====== DATA FOR REVIEW

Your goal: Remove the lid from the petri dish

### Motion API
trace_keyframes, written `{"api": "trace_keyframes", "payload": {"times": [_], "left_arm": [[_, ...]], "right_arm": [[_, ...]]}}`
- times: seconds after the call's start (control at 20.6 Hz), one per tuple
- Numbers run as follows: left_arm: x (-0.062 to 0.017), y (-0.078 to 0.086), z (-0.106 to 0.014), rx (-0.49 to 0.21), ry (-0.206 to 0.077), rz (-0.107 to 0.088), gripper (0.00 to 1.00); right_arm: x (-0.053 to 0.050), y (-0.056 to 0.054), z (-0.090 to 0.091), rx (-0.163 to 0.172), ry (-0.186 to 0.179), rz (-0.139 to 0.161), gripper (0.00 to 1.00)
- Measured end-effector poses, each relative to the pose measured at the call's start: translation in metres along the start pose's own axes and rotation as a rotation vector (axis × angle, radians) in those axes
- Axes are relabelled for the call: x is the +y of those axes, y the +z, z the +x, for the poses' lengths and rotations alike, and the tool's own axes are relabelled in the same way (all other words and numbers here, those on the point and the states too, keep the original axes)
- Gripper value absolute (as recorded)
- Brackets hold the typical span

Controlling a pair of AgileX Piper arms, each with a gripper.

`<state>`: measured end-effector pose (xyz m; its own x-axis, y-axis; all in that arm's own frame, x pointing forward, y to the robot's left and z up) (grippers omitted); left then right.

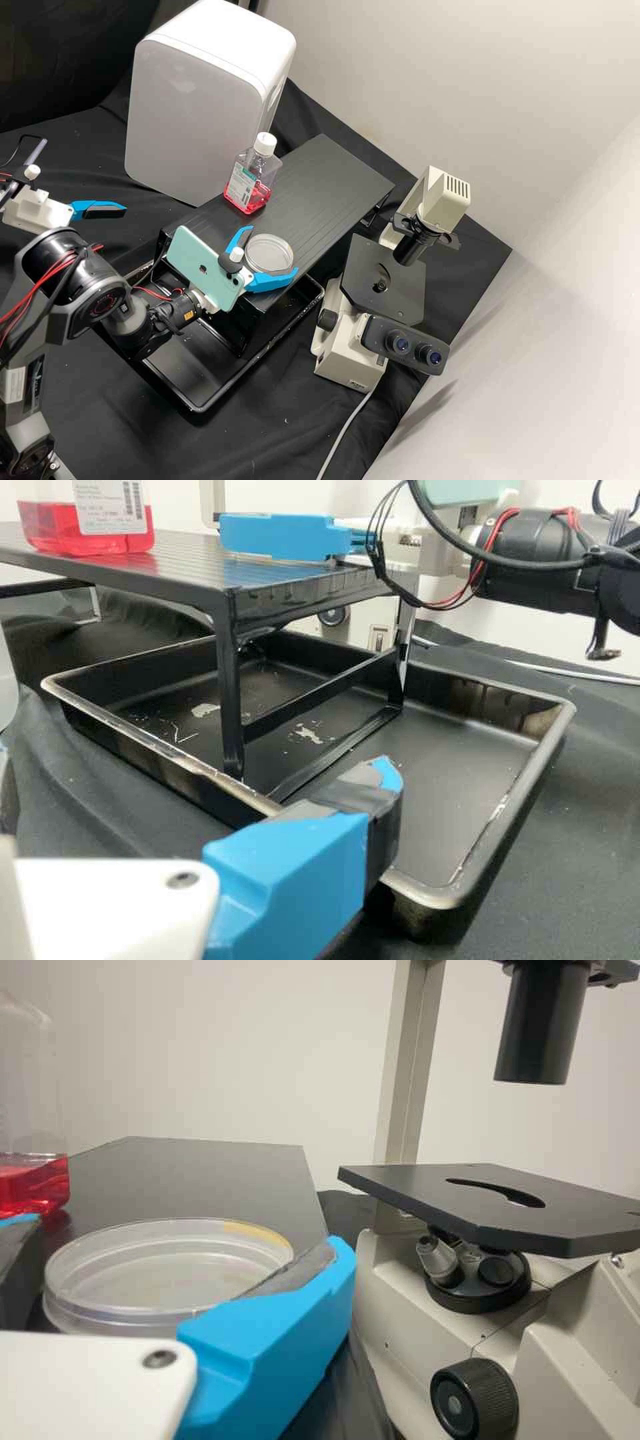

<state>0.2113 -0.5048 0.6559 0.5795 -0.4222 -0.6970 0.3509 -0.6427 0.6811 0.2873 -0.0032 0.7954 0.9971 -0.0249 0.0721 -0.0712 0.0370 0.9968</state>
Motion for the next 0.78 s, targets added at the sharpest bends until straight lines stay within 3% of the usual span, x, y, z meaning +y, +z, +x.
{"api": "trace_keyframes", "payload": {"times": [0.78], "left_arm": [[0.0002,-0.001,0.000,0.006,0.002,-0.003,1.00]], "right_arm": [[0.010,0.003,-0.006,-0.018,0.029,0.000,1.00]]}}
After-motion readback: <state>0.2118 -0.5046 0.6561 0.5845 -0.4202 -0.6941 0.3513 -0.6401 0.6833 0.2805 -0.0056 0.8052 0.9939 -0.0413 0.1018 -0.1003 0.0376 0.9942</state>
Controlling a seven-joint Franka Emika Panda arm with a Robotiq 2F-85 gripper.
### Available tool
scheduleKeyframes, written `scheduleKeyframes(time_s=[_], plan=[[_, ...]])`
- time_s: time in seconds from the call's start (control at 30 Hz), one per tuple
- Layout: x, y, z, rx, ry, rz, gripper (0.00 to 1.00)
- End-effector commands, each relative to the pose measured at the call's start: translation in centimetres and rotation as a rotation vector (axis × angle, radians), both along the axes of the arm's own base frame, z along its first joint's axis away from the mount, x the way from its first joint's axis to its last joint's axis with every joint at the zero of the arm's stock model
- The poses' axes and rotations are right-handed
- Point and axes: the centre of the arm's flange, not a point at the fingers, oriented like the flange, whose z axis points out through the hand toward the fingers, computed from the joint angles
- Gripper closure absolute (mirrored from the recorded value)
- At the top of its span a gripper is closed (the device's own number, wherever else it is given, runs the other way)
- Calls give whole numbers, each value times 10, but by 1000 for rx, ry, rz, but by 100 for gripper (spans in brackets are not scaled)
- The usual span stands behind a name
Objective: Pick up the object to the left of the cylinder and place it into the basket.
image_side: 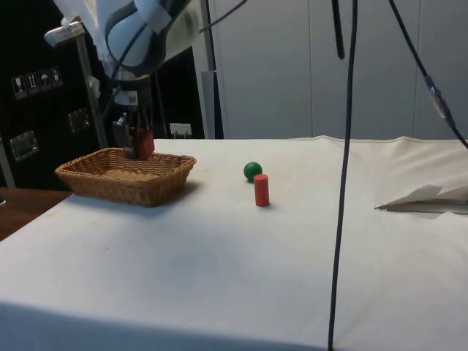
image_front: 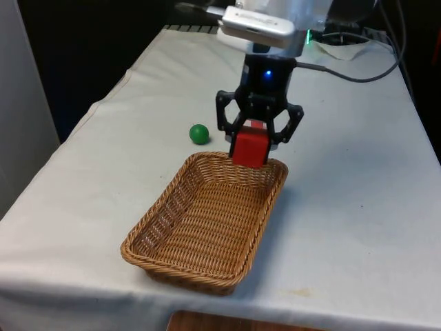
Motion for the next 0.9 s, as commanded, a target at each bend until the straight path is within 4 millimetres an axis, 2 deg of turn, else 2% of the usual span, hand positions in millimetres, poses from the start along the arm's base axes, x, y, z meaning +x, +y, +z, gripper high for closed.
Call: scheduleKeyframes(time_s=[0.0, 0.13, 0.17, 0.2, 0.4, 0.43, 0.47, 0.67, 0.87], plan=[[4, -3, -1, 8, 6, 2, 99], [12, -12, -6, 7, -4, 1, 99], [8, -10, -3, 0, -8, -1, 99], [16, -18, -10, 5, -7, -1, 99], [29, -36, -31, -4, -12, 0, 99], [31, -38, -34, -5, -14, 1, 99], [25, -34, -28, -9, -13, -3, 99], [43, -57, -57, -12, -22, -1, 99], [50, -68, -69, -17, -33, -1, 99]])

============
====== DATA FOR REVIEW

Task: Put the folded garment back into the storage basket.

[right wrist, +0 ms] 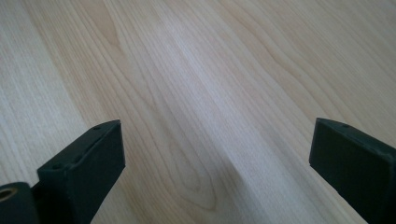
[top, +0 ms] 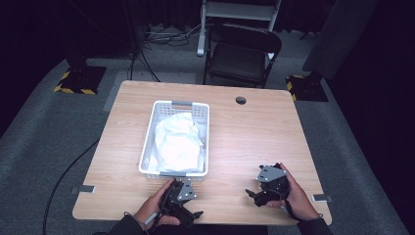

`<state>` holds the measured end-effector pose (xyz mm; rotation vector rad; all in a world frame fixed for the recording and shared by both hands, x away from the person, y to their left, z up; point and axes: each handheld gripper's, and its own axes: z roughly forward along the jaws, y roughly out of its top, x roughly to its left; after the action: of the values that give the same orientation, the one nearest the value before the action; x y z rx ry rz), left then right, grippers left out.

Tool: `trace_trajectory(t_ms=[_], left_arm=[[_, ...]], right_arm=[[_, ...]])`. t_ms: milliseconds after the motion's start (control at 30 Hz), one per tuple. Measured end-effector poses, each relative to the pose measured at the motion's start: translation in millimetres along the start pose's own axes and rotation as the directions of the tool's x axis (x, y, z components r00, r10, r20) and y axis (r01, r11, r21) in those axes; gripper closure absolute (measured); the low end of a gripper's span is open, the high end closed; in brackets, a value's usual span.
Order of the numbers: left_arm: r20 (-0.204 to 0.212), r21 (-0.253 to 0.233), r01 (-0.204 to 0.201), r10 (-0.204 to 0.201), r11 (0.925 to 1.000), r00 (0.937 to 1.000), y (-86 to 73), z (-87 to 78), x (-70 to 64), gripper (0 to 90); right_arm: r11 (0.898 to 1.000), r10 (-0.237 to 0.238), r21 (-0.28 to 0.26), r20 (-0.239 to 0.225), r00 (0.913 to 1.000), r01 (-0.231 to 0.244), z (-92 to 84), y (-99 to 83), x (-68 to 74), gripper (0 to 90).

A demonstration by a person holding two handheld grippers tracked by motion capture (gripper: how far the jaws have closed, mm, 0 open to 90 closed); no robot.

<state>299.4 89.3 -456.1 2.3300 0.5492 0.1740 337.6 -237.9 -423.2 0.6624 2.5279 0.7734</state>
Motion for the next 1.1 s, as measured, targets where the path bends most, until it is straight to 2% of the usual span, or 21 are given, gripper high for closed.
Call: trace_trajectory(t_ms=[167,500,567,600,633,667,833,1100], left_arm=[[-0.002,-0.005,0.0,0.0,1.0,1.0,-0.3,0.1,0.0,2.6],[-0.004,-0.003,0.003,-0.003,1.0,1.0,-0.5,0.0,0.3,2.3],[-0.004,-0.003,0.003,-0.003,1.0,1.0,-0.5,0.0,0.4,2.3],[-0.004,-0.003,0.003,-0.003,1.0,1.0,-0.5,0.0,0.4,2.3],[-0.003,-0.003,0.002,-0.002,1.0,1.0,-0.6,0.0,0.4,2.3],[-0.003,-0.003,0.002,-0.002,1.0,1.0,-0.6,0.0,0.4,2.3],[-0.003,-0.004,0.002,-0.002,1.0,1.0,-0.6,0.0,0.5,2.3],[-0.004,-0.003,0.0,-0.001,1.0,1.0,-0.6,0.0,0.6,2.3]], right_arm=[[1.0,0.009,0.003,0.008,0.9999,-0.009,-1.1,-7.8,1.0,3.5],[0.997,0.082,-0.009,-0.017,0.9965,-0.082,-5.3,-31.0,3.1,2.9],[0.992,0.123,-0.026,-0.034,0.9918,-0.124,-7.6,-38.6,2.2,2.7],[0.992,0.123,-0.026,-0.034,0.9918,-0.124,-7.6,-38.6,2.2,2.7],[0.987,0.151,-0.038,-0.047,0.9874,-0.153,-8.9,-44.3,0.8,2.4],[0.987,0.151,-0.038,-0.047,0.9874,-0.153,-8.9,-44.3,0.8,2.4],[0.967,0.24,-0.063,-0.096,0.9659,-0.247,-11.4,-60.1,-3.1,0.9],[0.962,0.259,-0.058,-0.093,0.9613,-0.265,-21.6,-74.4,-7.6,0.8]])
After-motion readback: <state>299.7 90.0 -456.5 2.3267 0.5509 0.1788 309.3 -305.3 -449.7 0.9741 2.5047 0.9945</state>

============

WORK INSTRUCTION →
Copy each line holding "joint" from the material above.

TASK RESULT →
Controlling a seven-joint Franka Emika Panda arm with a Robotiq 2F-85 gripper.
- End-effector commands, each relative to the pose measured at the call's start: translation in centimetres and rotation as a rotation vector (axis × angle, radians), both along the axes of the arm's own base frame, z along its first joint's axis away from the mount, x the way from its first joint's axis to its last joint's axis with every joint at the zero of the arm's stock model
- Point and axes: the centre of the arm's flange, not a point at the fingers, oriented like the flange, whose z axis points out through the hand toward the fingers, computed from the joint angles

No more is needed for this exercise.